Data shown:
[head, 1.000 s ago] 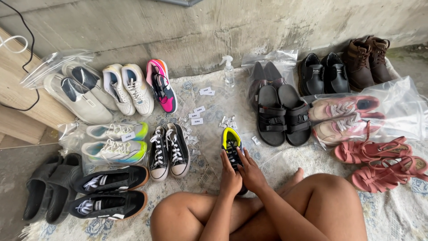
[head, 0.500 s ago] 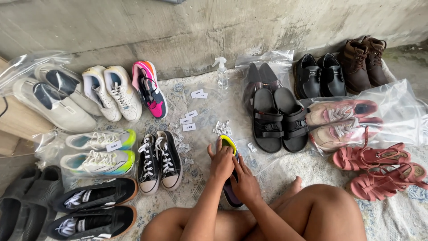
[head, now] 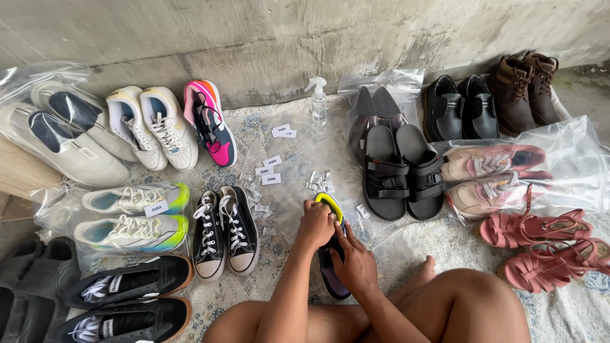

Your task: The person sits on a rug surrounded by various shoes and cleans a single blue and yellow sneaker. They use a small white cloth to wipe the interior lining and the exterior surfaces, including the toe box and sides, while turning the shoe over to access different areas.

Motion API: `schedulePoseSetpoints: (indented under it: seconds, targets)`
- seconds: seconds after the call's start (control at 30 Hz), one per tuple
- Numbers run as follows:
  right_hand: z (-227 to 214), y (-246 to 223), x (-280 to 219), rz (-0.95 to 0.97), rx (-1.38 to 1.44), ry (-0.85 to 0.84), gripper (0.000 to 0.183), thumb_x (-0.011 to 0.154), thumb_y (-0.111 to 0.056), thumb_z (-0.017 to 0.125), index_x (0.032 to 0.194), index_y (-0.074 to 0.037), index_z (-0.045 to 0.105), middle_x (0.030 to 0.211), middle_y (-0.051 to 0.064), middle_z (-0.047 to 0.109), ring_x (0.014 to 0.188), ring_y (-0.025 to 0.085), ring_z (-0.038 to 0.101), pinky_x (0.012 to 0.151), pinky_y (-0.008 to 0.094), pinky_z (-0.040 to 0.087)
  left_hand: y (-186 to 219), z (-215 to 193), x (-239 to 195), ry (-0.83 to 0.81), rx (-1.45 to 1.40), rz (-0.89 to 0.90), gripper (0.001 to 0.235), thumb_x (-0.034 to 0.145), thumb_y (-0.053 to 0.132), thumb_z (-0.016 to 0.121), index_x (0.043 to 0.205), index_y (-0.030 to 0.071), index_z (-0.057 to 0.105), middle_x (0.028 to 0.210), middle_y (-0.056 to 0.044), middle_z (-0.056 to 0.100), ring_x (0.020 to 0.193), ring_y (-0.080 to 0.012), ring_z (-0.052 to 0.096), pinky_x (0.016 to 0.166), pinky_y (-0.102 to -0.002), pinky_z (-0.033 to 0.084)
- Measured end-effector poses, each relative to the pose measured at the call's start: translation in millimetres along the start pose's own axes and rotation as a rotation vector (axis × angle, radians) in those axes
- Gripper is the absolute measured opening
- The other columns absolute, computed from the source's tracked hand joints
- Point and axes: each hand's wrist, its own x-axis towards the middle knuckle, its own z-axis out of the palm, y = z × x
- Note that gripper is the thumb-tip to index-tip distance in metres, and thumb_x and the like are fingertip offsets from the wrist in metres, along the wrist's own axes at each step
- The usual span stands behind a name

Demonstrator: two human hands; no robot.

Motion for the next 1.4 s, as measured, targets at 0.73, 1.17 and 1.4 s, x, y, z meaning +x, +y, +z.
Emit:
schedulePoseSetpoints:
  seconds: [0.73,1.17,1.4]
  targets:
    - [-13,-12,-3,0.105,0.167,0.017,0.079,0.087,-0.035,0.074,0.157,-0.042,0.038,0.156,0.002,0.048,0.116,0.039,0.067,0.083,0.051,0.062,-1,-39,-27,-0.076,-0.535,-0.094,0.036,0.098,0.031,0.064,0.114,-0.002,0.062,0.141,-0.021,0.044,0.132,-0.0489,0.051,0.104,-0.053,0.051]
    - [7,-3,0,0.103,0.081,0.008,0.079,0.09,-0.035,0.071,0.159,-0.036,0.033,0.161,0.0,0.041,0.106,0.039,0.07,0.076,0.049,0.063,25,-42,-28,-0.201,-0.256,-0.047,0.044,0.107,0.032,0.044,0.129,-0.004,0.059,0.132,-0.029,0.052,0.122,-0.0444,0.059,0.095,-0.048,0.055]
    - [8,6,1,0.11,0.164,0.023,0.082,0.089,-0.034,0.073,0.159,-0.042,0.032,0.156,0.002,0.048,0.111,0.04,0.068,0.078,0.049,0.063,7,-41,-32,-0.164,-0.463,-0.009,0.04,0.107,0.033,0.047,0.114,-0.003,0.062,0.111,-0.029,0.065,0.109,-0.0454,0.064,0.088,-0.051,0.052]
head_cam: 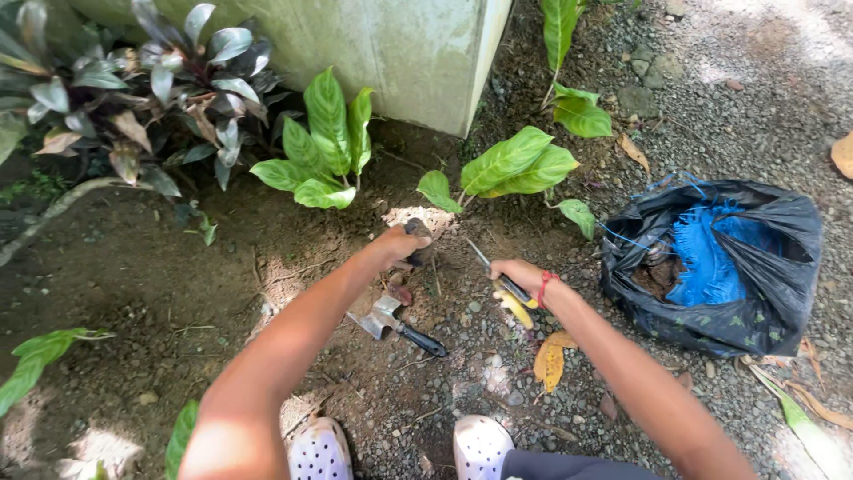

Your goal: The person kneels in a garden bed and uses pruning shears to trim the leaves of a small plant. They carefully cut individual leaves near the base and place the trimmed foliage into a black plastic bag nearby.

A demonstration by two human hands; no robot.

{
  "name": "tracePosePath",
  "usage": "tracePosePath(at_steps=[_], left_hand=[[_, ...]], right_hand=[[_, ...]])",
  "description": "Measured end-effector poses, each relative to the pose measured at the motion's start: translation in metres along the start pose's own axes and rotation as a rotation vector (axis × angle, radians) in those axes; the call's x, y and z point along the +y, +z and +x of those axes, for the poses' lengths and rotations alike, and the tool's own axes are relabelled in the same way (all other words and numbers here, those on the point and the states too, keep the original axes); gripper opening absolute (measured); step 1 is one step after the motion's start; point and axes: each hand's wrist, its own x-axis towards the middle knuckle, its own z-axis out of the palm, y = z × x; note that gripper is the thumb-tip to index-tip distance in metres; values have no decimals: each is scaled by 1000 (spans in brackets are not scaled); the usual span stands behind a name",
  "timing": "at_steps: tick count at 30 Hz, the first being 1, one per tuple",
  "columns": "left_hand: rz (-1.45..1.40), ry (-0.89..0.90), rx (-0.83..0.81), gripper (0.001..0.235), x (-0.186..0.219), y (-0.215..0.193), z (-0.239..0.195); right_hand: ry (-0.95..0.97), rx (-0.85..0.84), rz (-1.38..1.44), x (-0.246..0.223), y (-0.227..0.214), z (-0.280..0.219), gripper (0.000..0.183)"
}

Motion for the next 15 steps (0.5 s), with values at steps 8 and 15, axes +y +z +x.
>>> tracePosePath(at_steps=[8, 15], left_hand=[[-44, 69, 73, 47, -23, -51, -44], [-362, 28, 63, 68, -34, -70, -37]], right_hand=[[73, -239, -369, -116, 99, -79, 36], [58, -151, -469, -126, 133, -60, 32]])
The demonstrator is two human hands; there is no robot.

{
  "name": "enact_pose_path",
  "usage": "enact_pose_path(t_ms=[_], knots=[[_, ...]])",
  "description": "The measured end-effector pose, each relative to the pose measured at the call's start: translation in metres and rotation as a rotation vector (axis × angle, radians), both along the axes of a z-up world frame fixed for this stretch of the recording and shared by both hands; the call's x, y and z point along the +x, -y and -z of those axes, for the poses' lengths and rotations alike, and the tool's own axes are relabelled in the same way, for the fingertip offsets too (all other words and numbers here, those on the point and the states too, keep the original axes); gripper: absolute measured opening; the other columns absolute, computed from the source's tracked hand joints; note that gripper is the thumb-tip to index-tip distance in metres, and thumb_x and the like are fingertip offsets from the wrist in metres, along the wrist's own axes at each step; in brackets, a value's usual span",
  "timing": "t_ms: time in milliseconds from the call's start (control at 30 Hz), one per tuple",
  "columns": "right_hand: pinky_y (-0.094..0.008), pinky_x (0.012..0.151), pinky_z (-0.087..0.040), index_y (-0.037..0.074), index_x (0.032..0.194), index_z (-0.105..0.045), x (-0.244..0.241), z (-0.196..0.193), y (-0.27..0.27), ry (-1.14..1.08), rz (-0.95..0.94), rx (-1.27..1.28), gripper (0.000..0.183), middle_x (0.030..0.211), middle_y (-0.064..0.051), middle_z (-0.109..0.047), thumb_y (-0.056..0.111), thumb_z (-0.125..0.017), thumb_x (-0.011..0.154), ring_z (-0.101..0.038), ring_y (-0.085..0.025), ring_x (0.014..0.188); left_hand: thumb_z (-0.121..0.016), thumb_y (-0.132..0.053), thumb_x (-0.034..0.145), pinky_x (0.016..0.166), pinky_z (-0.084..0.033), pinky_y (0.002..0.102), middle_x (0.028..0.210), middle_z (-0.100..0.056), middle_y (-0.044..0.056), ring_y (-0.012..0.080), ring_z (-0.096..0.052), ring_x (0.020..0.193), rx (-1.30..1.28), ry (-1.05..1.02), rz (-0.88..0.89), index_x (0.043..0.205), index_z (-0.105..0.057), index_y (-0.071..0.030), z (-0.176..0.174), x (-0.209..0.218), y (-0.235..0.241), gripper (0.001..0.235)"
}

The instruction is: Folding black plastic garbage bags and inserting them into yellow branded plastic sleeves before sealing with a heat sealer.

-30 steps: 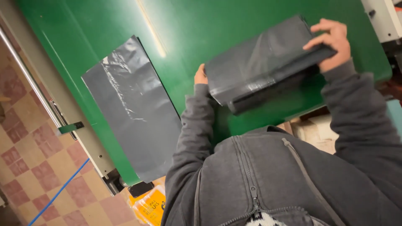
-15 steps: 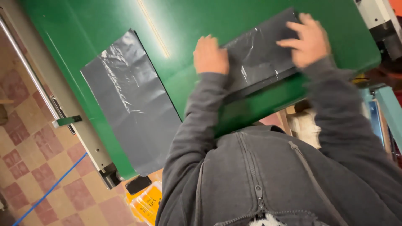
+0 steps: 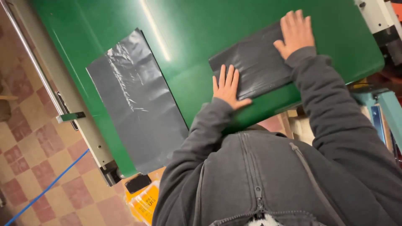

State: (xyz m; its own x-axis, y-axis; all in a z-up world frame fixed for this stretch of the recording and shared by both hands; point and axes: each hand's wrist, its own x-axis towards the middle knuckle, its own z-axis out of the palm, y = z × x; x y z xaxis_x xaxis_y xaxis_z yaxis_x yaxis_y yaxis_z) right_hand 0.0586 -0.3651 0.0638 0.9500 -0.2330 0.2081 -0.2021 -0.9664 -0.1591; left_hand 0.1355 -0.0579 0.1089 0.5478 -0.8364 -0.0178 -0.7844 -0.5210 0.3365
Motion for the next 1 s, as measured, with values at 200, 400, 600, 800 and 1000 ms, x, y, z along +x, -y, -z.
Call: enact_pose_path(t_ms=[200,400,600,800,1000], knots=[[-0.054,0.122,-0.031,-0.006,0.139,-0.050,-0.040,-0.063,-0.102,-0.159,-0.146,0.115,0.072,0.150,-0.026,-0.046,0.035,-0.074,0.085,-0.037,-0.044,0.147,-0.067,-0.037,0.099,0.088,-0.046,0.050,0.127,-0.057,0.007,0.0299,-0.052,0.120,0.017,0.120,0.320,0.120,-0.060,-0.010,0.067,-0.007,-0.031,0.035],[-0.047,0.115,-0.040,-0.001,0.126,-0.064,-0.137,0.009,-0.139,0.003,-0.226,0.711,0.041,0.132,-0.017,-0.064,0.004,-0.065,0.085,-0.057,-0.032,0.127,-0.069,-0.030,0.092,0.076,-0.053,0.042,0.093,-0.068,0.007,0.0301,-0.067,0.090,-0.349,-0.263,0.790,0.098,-0.070,-0.013,-0.002,0.014,0.029,0.018],[-0.040,0.078,-0.049,-0.003,0.118,-0.070,-0.182,0.114,-0.083,0.120,0.460,1.314,0.019,0.091,-0.011,-0.067,0.011,-0.066,0.106,-0.059,-0.020,0.080,-0.069,-0.042,0.088,0.078,-0.058,0.039,0.099,-0.080,0.010,0.0273,-0.075,0.090,-0.141,-1.132,0.215,0.100,-0.077,-0.004,0.114,0.065,0.074,0.041],[-0.029,0.071,-0.052,0.001,0.125,-0.059,-0.178,0.086,-0.064,0.372,0.578,1.712,0.027,0.099,-0.001,-0.067,0.014,-0.070,0.105,-0.062,-0.012,0.080,-0.068,-0.048,0.093,0.076,-0.055,0.046,0.096,-0.071,0.015,0.0376,-0.069,0.088,-0.373,-0.445,-0.049,0.102,-0.065,-0.006,0.110,0.034,0.071,0.043],[-0.031,0.063,-0.049,-0.001,0.113,-0.051,-0.176,-0.003,-0.092,0.204,0.472,0.995,0.031,0.086,-0.005,-0.057,0.003,-0.078,0.097,-0.057,-0.013,0.070,-0.068,-0.050,0.089,0.078,-0.054,0.046,0.106,-0.065,0.012,0.0352,-0.065,0.096,-0.460,-0.193,-0.248,0.107,-0.061,-0.011,0.089,0.010,0.018,0.044]])
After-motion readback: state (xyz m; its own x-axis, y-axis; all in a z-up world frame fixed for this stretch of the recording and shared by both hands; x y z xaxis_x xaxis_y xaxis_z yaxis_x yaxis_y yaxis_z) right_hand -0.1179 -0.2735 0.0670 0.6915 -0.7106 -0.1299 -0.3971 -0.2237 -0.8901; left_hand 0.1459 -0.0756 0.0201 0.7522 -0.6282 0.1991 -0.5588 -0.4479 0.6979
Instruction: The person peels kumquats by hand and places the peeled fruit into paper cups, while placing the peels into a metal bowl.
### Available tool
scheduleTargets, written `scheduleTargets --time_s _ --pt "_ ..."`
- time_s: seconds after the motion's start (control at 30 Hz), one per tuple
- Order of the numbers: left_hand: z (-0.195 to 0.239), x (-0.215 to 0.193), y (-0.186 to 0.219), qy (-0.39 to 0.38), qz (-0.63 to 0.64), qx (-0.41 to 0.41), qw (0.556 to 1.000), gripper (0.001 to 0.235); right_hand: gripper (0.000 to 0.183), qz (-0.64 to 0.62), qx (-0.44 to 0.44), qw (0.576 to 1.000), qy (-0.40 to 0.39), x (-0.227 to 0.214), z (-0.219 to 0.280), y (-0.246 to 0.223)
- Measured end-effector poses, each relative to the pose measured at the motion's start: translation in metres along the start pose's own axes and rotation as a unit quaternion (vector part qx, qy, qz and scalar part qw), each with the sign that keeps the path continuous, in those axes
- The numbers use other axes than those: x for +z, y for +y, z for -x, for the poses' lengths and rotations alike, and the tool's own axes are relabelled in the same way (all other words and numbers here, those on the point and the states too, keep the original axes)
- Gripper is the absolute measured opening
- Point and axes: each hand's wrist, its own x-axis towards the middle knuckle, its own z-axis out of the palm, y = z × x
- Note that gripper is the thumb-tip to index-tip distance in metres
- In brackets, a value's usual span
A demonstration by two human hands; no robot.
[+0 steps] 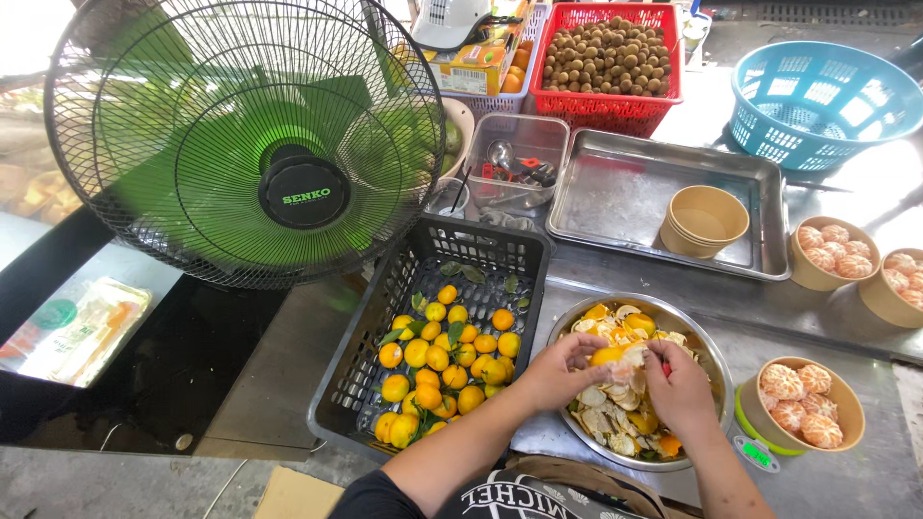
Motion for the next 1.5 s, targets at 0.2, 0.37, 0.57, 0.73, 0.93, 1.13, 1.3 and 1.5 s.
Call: scheduleTargets --time_s 0.2,0.37,0.57,0.73,0.93,1.13,1.3,1.5 --pt "0.005 0.01 0.005 -0.01 -0.031 0.003 0.999 0.075 0.024 -0.084 0.034 0.995 -0.029 0.012 0.01 -0.002" --pt "0.007 0.0 0.018 0.015 0.038 -0.128 0.991 0.06 0.023 -0.13 0.086 0.986 -0.056 0.011 0.007 -0.001" --pt "0.013 -0.008 0.046 0.039 -0.018 -0.034 0.999 0.052 0.027 -0.01 0.038 0.999 0.019 -0.012 -0.015 0.023" --pt "0.025 -0.003 0.077 0.018 -0.116 -0.047 0.992 0.056 0.033 0.073 -0.032 0.996 -0.05 -0.012 0.004 -0.026" --pt "0.028 0.004 0.103 0.045 -0.295 0.081 0.951 0.053 0.042 0.037 -0.142 0.984 -0.1 -0.011 0.014 -0.071" --pt "0.03 0.002 0.113 0.023 -0.318 0.1 0.943 0.058 0.035 -0.007 -0.14 0.977 -0.161 -0.011 0.004 -0.038" --pt "0.029 0.001 0.096 0.018 -0.257 0.02 0.966 0.064 0.036 0.032 -0.168 0.978 -0.121 -0.002 0.016 -0.031" --pt "0.015 -0.004 0.059 -0.075 0.147 -0.037 0.986 0.064 0.025 -0.031 -0.088 0.996 -0.015 -0.002 0.008 -0.029"
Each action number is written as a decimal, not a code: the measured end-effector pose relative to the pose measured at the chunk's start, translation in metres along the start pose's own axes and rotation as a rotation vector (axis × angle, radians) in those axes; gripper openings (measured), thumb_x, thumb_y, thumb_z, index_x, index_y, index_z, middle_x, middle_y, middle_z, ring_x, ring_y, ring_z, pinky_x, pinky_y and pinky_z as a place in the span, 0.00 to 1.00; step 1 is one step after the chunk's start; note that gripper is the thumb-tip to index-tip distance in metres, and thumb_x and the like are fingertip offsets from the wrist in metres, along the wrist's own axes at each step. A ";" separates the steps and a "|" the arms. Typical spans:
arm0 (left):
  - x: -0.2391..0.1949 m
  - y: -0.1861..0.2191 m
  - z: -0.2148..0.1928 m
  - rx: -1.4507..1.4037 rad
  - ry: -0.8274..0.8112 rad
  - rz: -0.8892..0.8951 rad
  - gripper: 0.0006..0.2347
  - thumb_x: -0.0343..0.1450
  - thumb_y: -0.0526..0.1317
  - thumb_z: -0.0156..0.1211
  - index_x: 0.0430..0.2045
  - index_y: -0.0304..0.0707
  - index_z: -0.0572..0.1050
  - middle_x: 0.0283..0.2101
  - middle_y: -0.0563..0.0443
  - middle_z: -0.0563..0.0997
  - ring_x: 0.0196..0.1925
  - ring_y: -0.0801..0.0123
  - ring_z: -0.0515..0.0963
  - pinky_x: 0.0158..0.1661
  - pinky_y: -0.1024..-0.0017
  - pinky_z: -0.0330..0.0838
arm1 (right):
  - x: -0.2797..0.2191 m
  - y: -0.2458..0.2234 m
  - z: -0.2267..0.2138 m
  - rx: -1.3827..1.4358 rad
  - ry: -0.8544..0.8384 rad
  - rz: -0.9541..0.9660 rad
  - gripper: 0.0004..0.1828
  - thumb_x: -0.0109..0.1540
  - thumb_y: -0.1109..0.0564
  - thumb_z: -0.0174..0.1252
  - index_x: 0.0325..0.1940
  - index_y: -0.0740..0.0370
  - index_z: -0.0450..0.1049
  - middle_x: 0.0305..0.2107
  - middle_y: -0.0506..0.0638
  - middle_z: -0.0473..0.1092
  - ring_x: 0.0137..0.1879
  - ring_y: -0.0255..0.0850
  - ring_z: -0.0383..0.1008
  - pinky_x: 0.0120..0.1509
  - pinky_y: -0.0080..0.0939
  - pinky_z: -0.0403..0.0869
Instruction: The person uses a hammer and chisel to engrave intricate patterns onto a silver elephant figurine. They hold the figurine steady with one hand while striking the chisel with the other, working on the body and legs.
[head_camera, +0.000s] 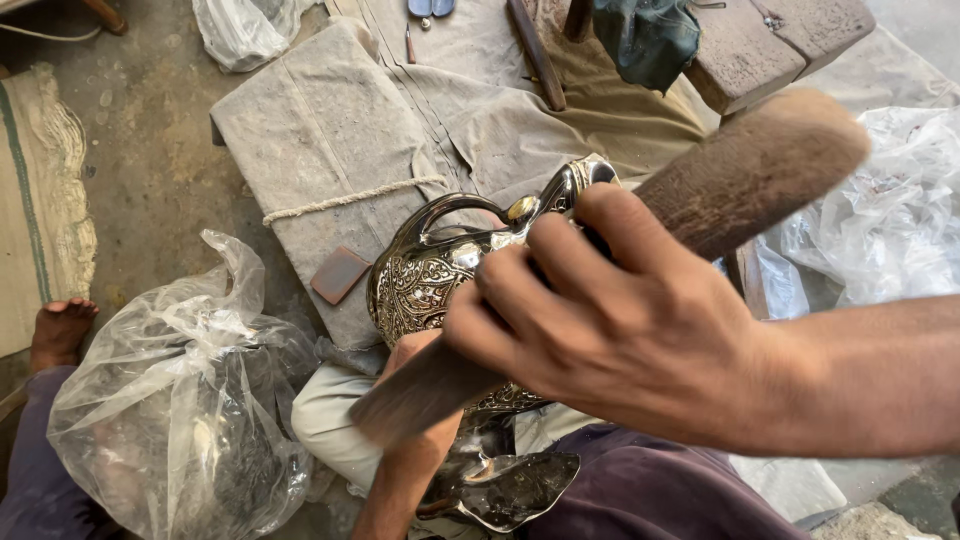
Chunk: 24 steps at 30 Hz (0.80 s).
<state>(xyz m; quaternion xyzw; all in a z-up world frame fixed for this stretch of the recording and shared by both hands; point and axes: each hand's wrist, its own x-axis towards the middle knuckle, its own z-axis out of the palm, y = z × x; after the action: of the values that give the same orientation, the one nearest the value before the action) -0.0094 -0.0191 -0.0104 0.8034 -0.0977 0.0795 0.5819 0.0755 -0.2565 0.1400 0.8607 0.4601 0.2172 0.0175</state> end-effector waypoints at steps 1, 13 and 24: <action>0.000 0.000 0.000 0.000 -0.006 -0.007 0.11 0.75 0.35 0.60 0.48 0.29 0.71 0.43 0.48 0.82 0.44 0.70 0.84 0.45 0.73 0.81 | -0.002 0.001 -0.001 -0.022 0.066 -0.001 0.13 0.67 0.46 0.60 0.47 0.52 0.65 0.28 0.42 0.66 0.34 0.39 0.71 0.44 0.44 0.70; 0.007 0.000 -0.004 -0.045 -0.117 -0.098 0.11 0.73 0.39 0.64 0.45 0.33 0.74 0.40 0.49 0.84 0.43 0.71 0.84 0.44 0.74 0.81 | -0.005 0.004 -0.003 -0.079 0.109 0.072 0.13 0.65 0.48 0.60 0.46 0.53 0.66 0.27 0.42 0.64 0.33 0.38 0.69 0.43 0.42 0.70; 0.022 0.022 0.001 -0.023 -0.160 -0.164 0.11 0.71 0.38 0.66 0.43 0.32 0.76 0.40 0.48 0.85 0.41 0.72 0.85 0.40 0.73 0.81 | 0.001 0.004 -0.005 -0.061 0.044 0.105 0.11 0.67 0.45 0.56 0.38 0.52 0.67 0.24 0.42 0.64 0.31 0.37 0.68 0.42 0.41 0.68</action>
<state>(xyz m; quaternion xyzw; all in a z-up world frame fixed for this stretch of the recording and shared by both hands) 0.0066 -0.0276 0.0147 0.8057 -0.0788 -0.0339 0.5861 0.0775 -0.2590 0.1461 0.8778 0.4077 0.2504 0.0221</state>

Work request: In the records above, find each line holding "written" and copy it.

Task result:
scheduleTargets, written `scheduleTargets --time_s _ --pt "_ ..."`
Each action number is written as a decimal, not a code: the measured end-effector pose relative to the pose measured at the chunk's start, translation in metres along the start pose's own axes and rotation as a rotation vector (axis × angle, radians) in those axes; gripper openings (measured), thumb_x, thumb_y, thumb_z, index_x, index_y, index_z, middle_x, middle_y, middle_z, ring_x, ring_y, ring_z, pinky_x, pinky_y and pinky_z as a place in the span, 0.00 to 1.00; step 1 is one step after the chunk's start; note that gripper is the thumb-tip to index-tip distance in metres, and thumb_x and the like are fingertip offsets from the wrist in metres, along the wrist's own axes at each step. A ";" separates the steps and a "|" the arms. Typical spans:

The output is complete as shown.